**REQUIRED WORK**
Write out each line from the data below that includes the word "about".

**ENTRIES SUPPLIED**

'''

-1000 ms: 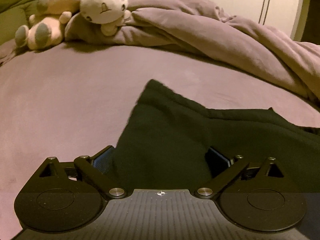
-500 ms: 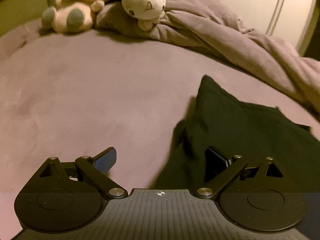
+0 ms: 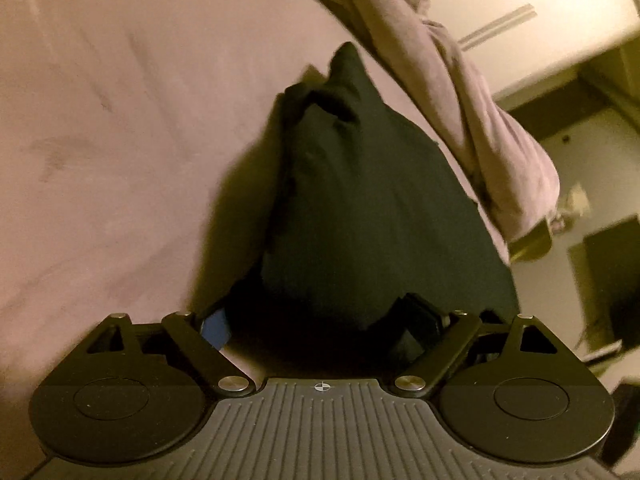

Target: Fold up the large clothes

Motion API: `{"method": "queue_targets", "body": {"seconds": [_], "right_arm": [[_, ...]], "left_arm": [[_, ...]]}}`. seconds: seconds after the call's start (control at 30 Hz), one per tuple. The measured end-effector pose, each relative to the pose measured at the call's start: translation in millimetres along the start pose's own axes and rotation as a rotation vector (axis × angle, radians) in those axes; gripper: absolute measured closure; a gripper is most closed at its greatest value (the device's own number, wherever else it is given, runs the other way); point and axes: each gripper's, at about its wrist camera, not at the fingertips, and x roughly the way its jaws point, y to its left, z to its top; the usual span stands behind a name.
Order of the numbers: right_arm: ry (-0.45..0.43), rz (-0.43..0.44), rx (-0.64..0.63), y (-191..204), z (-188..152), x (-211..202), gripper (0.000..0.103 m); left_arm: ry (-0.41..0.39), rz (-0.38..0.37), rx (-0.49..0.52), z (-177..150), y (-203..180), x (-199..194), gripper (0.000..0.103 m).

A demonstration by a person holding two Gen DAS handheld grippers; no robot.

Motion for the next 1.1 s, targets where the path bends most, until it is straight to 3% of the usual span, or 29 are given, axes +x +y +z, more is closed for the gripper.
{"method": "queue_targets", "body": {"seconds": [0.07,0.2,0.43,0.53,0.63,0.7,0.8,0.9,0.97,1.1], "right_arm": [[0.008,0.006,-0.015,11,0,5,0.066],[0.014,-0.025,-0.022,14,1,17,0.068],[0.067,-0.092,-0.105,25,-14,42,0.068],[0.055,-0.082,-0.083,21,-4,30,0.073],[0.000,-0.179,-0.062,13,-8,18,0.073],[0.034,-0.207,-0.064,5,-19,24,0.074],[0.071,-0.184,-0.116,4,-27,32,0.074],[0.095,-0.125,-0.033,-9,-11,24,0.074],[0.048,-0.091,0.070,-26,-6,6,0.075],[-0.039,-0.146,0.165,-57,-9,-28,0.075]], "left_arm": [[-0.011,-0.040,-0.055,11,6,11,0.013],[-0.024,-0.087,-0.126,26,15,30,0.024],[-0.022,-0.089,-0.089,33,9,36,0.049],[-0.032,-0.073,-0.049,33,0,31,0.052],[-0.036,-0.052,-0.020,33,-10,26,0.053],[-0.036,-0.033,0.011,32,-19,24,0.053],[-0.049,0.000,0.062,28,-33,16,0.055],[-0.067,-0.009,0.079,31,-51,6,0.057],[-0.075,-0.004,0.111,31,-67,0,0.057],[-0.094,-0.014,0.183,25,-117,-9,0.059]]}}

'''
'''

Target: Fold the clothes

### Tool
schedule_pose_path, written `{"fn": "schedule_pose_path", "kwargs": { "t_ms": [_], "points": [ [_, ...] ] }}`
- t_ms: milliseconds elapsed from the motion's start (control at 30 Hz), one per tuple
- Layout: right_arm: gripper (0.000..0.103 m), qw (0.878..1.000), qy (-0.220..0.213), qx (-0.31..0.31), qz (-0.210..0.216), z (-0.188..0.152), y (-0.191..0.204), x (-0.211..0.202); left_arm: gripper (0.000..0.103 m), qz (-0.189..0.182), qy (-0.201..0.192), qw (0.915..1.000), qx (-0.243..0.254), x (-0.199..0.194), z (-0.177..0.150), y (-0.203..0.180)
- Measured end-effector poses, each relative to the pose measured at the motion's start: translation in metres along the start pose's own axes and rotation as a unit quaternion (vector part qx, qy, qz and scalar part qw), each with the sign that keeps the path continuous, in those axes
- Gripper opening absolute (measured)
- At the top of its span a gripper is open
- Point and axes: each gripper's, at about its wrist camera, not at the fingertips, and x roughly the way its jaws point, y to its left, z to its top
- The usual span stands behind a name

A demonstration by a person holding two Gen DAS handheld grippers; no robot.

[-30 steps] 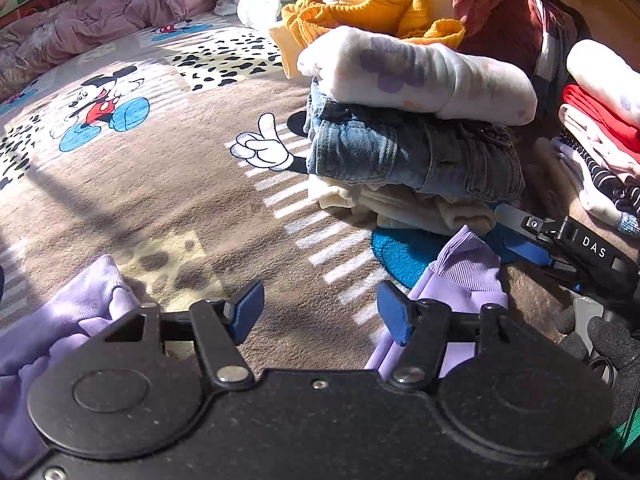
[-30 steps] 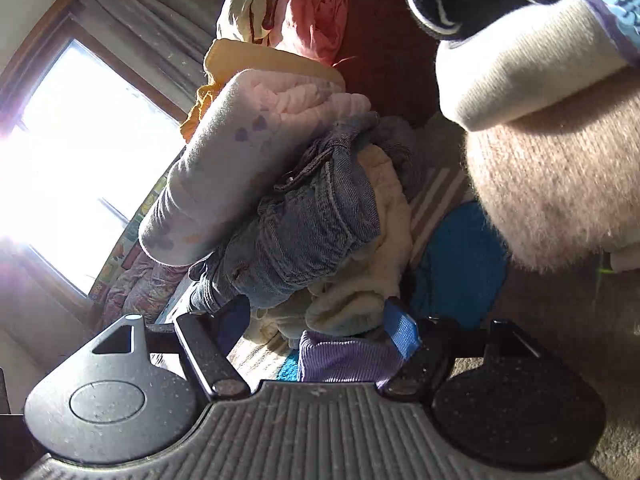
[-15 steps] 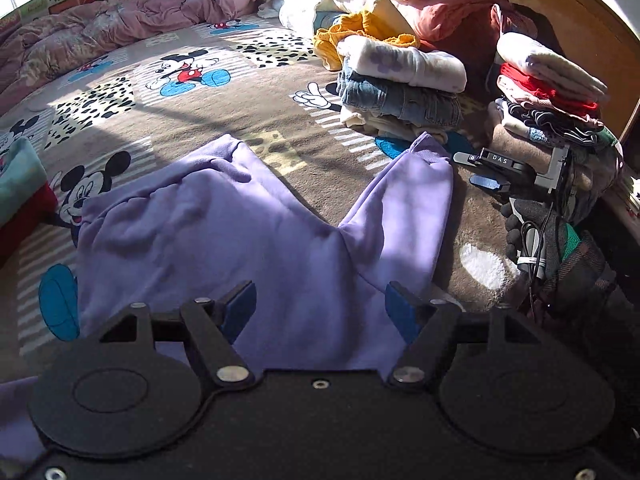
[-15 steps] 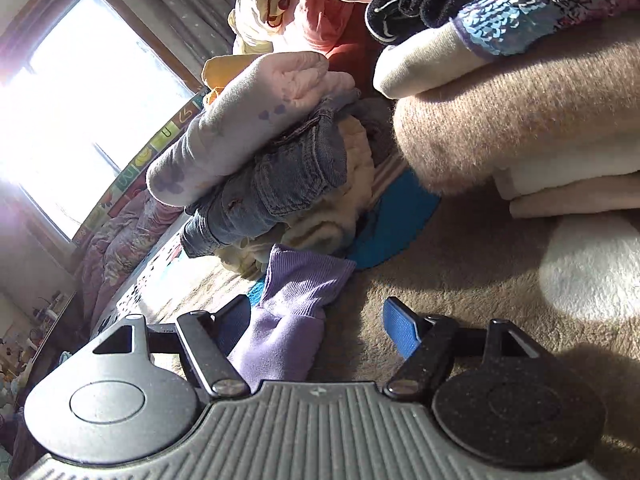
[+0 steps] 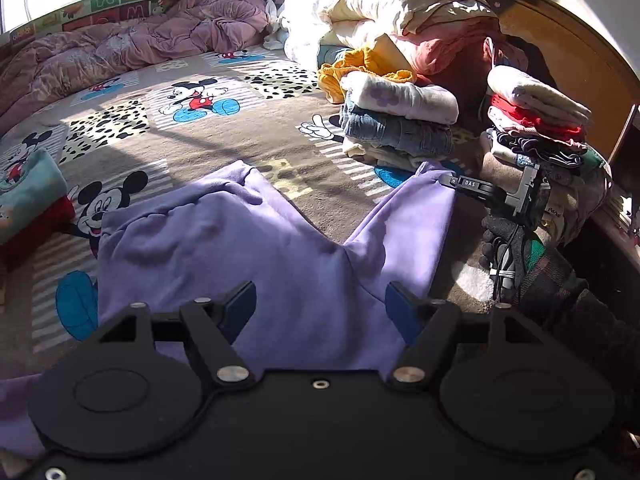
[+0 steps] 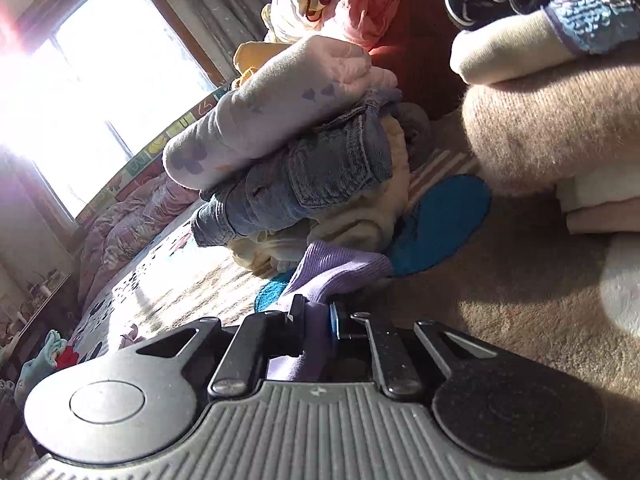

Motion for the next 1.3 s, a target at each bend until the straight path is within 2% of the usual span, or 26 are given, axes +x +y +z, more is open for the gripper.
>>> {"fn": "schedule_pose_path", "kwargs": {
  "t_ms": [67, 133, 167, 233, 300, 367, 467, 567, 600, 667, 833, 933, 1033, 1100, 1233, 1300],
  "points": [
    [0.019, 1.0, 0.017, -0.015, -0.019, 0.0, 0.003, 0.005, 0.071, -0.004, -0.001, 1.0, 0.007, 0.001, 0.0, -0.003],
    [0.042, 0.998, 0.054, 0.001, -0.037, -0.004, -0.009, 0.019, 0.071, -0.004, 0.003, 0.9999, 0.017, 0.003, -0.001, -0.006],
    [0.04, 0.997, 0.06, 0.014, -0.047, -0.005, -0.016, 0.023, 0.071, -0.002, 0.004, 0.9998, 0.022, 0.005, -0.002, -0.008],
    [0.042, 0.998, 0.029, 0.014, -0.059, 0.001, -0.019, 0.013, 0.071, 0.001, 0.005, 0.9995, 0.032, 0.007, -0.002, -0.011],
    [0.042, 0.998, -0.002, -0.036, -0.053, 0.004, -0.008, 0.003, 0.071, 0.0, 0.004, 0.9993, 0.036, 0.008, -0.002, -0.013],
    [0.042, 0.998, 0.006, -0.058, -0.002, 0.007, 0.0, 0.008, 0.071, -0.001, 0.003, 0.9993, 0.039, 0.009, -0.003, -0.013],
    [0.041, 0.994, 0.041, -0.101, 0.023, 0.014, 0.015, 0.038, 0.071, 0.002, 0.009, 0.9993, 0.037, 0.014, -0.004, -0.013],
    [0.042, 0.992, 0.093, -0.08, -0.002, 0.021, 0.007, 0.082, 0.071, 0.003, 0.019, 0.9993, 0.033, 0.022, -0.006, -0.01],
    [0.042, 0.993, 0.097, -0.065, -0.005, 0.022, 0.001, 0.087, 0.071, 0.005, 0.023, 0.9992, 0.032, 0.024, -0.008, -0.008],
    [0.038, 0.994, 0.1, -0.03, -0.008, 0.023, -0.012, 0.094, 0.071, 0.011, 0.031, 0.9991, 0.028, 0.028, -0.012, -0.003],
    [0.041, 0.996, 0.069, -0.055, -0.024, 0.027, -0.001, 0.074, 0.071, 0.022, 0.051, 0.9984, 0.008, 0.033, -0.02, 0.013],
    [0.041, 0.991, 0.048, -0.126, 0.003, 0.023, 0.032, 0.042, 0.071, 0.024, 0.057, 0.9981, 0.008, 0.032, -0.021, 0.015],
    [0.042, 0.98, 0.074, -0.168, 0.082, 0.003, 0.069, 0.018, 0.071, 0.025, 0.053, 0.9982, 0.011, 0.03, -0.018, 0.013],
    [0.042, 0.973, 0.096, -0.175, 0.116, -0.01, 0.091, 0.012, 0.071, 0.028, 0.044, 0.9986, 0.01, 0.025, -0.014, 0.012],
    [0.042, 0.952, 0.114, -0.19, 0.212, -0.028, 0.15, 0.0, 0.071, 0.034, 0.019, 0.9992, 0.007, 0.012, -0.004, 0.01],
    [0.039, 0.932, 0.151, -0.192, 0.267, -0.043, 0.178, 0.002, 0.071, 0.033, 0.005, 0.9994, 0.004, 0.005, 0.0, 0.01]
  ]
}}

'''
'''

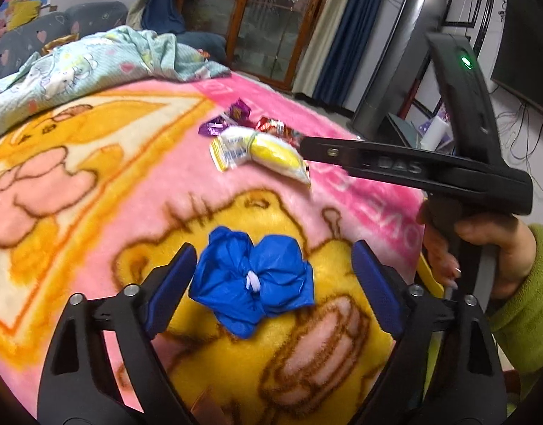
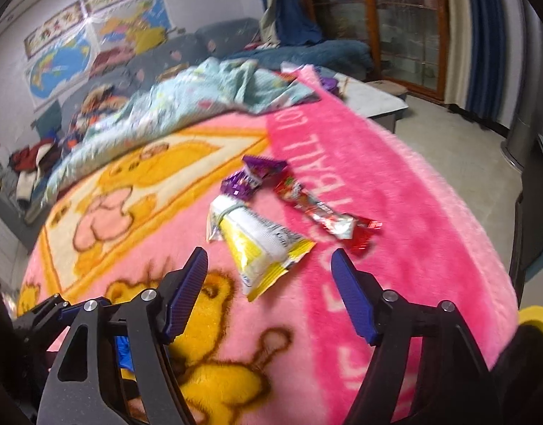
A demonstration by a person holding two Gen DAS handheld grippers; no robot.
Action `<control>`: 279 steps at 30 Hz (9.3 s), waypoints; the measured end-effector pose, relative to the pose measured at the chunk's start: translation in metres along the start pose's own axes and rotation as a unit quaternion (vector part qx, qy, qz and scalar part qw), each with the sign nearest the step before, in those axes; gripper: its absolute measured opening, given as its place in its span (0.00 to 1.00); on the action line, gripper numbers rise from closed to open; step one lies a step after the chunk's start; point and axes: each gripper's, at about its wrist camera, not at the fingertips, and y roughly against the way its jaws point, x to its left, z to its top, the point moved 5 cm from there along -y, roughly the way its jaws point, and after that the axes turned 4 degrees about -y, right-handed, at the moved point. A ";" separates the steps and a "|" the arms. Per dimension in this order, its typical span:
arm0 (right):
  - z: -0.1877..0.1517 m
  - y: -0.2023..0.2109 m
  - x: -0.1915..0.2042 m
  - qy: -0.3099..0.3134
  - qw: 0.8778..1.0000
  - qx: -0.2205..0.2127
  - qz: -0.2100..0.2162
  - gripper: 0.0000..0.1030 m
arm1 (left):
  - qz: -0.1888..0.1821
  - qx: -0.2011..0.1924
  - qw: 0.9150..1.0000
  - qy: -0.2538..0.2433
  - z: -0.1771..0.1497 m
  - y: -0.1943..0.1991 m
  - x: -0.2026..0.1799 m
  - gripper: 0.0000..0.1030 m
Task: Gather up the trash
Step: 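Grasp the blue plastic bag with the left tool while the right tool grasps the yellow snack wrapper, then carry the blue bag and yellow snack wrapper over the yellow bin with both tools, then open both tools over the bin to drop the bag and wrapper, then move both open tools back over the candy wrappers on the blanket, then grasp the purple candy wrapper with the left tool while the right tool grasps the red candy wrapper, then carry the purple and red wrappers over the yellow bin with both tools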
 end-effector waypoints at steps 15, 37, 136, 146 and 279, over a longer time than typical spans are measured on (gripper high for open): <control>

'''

**FINAL ANSWER**
Motion API: `{"method": "queue_targets", "body": {"seconds": [_], "right_arm": [[_, ...]], "left_arm": [[_, ...]]}}`. seconds: seconds after the call's start (control at 30 Hz), one per tuple. The measured end-effector pose, each relative to the pose measured at the call's start: translation in millimetres along the start pose's own axes and rotation as a rotation vector (axis × angle, radians) in those axes; gripper: absolute measured closure; a gripper is most closed at its greatest value (the device's own number, wherever else it is given, runs the other way); point and axes: each gripper's, at about its wrist camera, not at the fingertips, and x roughly the way its jaws point, y to its left, z to its top; the usual span stands behind a name.
- Point and axes: each gripper's, at about its wrist camera, not at the fingertips, and x roughly the way its jaws point, y to its left, z to its top
Action `<control>`: 279 steps at 30 Hz (9.3 s), waypoints; the measured end-effector pose, relative to the pose measured at the chunk's start: translation in metres along the start pose's own axes and rotation as a unit quaternion (vector part qx, qy, qz and scalar part qw), each with the sign nearest the step before, in those axes; gripper: its absolute measured opening, given as its place in its span (0.00 to 1.00); on the action line, gripper numbers rise from closed to open; step one lies a step after the chunk's start; point and axes: each gripper's, at about its wrist camera, not at the fingertips, and y roughly against the way its jaws point, x to its left, z to its top, the point moved 5 cm from there along -y, roughly the way its jaws point, and after that the axes turned 4 degrees about -y, right-handed, at the moved point. A ";" separates the steps and a "|" the arms. Per dimension in this order, its typical span:

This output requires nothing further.